## YOUR GOAL:
Please set down only the lines below starting with the line with "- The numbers" and going on through the line with "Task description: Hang", verbatim and without pictures.
(Beginning of DATA PROVIDED)
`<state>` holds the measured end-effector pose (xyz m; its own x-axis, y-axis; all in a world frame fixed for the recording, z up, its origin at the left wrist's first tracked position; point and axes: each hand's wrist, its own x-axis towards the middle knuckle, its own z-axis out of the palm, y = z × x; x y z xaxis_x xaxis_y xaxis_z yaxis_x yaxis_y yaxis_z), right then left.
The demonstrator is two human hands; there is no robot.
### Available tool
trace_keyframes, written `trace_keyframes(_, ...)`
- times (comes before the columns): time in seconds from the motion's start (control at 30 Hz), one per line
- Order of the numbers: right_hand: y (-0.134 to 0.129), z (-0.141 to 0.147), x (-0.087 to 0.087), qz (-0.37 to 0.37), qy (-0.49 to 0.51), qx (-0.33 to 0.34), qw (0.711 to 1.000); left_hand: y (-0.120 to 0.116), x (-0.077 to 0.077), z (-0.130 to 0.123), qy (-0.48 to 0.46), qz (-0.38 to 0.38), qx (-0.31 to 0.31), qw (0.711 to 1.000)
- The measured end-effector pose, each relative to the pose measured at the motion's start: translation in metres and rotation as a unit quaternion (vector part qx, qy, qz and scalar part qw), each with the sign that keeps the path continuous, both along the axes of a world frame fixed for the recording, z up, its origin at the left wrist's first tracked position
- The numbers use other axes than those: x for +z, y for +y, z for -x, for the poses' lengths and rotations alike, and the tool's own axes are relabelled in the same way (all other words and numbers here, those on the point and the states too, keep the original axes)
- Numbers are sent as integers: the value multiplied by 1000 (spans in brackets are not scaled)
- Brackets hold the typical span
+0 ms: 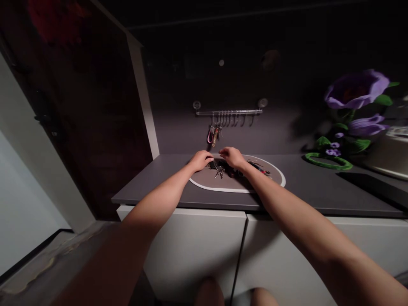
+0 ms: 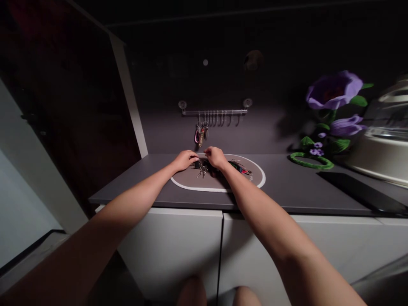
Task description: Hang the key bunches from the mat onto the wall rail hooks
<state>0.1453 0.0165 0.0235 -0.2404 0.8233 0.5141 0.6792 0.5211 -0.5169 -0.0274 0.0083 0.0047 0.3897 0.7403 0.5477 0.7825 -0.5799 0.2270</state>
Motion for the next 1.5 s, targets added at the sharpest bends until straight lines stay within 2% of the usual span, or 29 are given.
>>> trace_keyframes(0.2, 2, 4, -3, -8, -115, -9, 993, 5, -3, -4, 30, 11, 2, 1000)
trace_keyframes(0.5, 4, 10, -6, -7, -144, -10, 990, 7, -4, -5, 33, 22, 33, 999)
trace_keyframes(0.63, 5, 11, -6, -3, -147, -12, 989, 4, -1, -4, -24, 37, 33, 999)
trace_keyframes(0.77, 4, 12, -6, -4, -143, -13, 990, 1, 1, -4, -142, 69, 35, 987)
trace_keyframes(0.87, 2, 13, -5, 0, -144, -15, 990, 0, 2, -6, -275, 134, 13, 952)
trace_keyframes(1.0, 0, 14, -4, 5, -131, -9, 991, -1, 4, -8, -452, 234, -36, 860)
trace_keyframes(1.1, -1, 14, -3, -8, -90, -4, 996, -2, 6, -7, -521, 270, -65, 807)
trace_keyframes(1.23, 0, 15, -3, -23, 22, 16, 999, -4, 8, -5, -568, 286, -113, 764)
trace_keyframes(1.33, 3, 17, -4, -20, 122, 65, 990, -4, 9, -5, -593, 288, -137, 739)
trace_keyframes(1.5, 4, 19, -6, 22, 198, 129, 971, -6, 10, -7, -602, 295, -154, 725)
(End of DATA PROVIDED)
## OUTPUT:
- The numbers use other axes than those: x for +z, y for +y, z for -x, for the poses' lengths and rotations alike, and the tool's own axes are relabelled in the same way (all other words and numbers here, those on the point and the states too, keep the original axes)
- Numbers are sent as integers: the value multiplied by 1000 (spans in brackets are not scaled)
- Brackets hold the typical span
+0 ms: 
+0 ms: 
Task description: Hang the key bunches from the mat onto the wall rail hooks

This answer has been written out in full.